What you are asked to do: Where the line holding "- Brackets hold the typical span" appears, start copying, and continue exactly through the last line of the listing, skipping pictures.

Given information:
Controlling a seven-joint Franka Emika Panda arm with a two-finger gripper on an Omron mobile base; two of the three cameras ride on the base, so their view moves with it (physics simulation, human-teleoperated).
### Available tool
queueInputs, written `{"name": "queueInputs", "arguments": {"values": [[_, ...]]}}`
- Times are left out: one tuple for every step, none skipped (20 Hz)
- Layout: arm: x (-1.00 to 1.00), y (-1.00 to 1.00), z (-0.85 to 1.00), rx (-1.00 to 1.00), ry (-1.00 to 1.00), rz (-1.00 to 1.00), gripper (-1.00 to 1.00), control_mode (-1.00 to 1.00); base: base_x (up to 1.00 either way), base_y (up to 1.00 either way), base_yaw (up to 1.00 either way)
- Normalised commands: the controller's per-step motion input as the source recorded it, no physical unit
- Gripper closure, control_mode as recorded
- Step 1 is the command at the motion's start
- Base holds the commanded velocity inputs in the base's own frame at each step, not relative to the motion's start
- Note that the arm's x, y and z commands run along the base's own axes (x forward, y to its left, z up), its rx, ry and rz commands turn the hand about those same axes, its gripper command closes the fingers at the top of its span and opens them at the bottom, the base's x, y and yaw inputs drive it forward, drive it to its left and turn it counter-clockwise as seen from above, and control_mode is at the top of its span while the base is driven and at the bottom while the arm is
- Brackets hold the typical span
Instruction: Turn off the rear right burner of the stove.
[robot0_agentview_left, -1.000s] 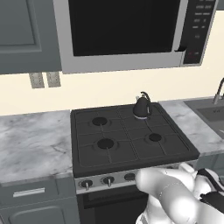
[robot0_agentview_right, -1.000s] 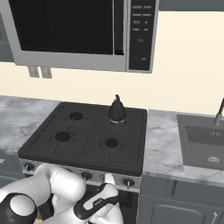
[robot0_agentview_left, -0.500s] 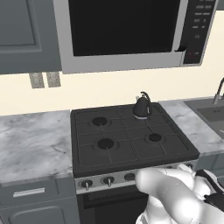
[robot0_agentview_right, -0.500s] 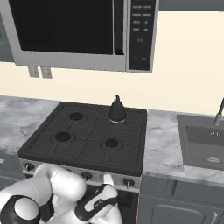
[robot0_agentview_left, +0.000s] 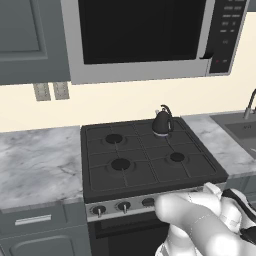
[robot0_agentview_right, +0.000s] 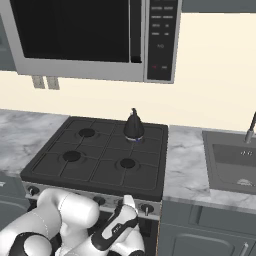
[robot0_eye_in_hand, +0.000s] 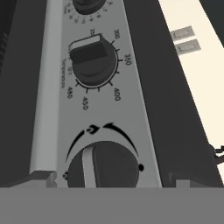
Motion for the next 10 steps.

Exercise result:
- Brackets hold the typical span
Instruction: Turn off the rear right burner of the stove.
[robot0_agentview_left, -1.000s] 
[robot0_agentview_right, -1.000s] 
[robot0_agentview_left, -0.500s] 
[robot0_agentview_right, -0.500s] 
[robot0_agentview_left, +0.000s] 
[robot0_agentview_right, +0.000s] 
[robot0_eye_in_hand, +0.000s] 
Motion for the next 10 steps.

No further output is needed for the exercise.